Reputation: 33

Fastest way to import 1000s of big csv files to mysql database?

I have around 1000s of big dataset, each having 2-3 million rows of data. I want to import each of them to mysql so that analysis becomes easier. I wrote this code for the purpose of this. But the processing is very slow. It is taking around 5-6 minutes for each file to do so. Is there any faster way to import all the csv to the database?

from sqlalchemy import create_engine
import pandas as pd,os


all_files = os.listdir('D:\\All_Tick_Data\\Tick_dataset\\')
for file in all_files:
    print(file)
    engine = create_engine("mysql://root:rocky@localhost/options")
    con = engine.connect()
    df = pd.read_csv('D:\\All_Tick_Data\\Tick_dataset\\'+file)
    df.to_sql(name='options_data',con=con,if_exists='append',index=True)
con.close()

Upvotes: 1

Answers (3)

Milovan Tomašević

Reputation: 8663

Pandas is a super slow way of loading to sql (vs csv files). Can be orders of magnitude slowe. Where, on top of everything else, you create a new engine every time you pass through the loop. It all has to be slow.

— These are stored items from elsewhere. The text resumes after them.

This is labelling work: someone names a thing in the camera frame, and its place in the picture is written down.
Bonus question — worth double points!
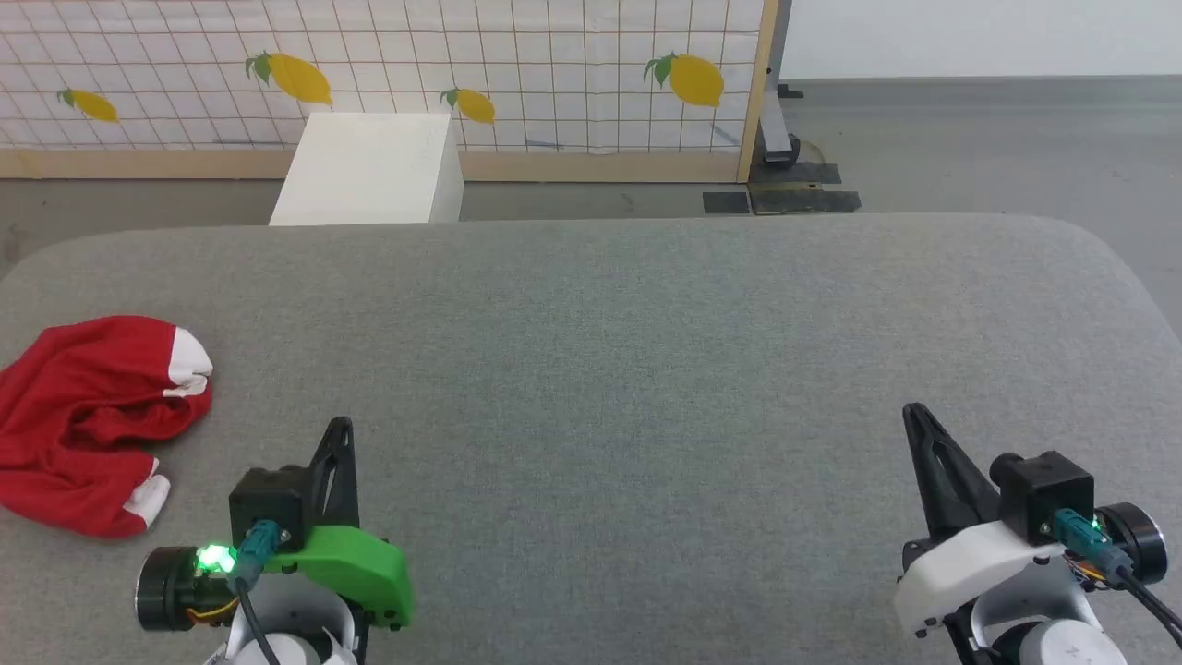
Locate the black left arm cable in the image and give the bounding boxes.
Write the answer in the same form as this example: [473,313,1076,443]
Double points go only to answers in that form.
[226,520,283,665]

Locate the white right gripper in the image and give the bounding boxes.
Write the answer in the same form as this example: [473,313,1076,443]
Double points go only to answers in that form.
[893,404,1078,638]

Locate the grey fabric sofa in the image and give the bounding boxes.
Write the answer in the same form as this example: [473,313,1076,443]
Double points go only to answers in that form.
[0,213,1182,665]

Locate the lemon print partition screen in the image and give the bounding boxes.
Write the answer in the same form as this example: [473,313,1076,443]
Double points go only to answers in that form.
[0,0,781,184]

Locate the red and white shorts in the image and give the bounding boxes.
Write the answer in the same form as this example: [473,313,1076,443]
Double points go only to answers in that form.
[0,315,215,540]

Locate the white rectangular box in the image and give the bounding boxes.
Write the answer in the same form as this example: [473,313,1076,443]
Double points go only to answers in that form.
[268,112,465,227]

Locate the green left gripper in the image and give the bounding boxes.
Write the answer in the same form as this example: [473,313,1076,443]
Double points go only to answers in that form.
[263,417,416,634]

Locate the grey metal stand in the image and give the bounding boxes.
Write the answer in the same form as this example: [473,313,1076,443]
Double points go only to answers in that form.
[755,0,804,169]

Of course, there are several solutions, one of the ideas would be:

Replace Pandas with LOAD DATA Statement
Improve the standard for loop with Thread-based parallelism, more specifically Semaphore Objects combined with PropagatingThread
I would also replace os.listdir with glob

Well, if we want it to be a mini POC that is also readable, then that idea would look like this:

import glob
import pathlib
import threading

from common import PropagatingThread  # look at the last reference
from dataclasses import dataclass
from sqlalchemy import create_engine
from sqlalchemy.pool import NullPool


def get_engine():
    conn_params = "mysql://root:rocky@localhost/options"
    engine = create_engine(conn_params, poolclass=NullPool)
    engine.connect()
    return engine


class Operations:
    @staticmethod
    def get_csv_files(csv_path):
        return [f for f in glob.glob(f"{csv_path}/*.[cC][sS][vV]")]


@dataclass
class Restore(Operations):
    shema: str
    table: str
    number_parallels: int
    csv_path: pathlib.Path
    delimiter: str

    def __post_init__(self):
        self._pool_sema = threading.Semaphore(value=self.number_parallels)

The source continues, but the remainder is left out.